*DATA EXCERPT*.
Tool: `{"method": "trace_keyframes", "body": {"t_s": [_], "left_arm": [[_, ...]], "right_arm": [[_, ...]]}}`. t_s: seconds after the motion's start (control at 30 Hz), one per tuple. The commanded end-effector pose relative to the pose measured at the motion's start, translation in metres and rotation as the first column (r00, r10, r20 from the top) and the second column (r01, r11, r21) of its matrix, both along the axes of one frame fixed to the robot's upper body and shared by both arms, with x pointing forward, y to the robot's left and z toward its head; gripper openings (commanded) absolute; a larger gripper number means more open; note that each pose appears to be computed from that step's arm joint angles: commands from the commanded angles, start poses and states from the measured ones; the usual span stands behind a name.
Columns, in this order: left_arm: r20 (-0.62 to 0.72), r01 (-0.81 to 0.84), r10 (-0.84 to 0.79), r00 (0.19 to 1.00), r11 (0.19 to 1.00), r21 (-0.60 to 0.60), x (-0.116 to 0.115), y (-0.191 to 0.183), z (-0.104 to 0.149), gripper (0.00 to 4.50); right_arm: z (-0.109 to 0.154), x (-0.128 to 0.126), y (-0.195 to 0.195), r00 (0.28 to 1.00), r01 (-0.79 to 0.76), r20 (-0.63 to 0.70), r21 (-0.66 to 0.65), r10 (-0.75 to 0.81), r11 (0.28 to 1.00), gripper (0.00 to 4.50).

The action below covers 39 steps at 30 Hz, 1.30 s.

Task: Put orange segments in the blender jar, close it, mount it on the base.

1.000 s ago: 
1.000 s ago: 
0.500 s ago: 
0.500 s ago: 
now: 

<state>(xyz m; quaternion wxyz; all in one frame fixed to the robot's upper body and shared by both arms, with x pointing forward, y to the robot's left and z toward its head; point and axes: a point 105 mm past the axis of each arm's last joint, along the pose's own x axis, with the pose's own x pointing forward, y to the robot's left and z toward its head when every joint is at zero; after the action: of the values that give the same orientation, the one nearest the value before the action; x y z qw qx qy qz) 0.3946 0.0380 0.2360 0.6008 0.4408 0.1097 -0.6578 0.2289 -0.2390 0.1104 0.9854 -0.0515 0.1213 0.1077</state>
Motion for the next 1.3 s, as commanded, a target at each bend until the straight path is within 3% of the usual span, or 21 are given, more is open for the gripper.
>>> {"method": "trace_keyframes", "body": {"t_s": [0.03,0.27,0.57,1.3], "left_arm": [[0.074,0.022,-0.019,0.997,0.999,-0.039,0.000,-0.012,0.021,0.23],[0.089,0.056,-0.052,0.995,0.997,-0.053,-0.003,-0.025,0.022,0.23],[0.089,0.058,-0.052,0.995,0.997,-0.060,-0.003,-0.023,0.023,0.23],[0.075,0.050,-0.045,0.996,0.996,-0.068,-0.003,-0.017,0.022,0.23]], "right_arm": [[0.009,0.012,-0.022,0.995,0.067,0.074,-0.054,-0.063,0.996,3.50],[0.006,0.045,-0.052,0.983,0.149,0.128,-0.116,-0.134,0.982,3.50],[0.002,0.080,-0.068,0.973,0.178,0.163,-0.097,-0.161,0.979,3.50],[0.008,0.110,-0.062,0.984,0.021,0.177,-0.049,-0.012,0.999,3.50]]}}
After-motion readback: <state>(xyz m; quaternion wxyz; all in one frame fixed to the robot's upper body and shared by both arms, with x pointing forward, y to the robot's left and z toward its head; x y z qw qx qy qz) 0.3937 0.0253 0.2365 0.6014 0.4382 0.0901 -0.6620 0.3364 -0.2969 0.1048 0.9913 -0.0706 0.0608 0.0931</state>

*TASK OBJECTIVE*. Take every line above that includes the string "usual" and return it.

*EXERCISE ANSWER*.
Tool: `{"method": "trace_keyframes", "body": {"t_s": [_], "left_arm": [[_, ...]], "right_arm": [[_, ...]]}}`. t_s: seconds after the motion's start (control at 30 Hz), one per tuple. The commanded end-effector pose relative to the pose measured at the motion's start, translation in metres and rotation as the first column (r00, r10, r20 from the top) and the second column (r01, r11, r21) of its matrix, both along the axes of one frame fixed to the robot's upper body and shared by both arms, with x pointing forward, y to the robot's left and z toward its head; gripper openings (commanded) absolute; a larger gripper number means more open; note that each pose appears to be computed from that step's arm joint angles: commands from the commanded angles, start poses and states from the measured ones; the usual span stands behind a name.
Motion for the next 1.3 s, as commanded, a target at each bend until the straight path is within 3% of the usual span, or 21 are given, more is open for the gripper.

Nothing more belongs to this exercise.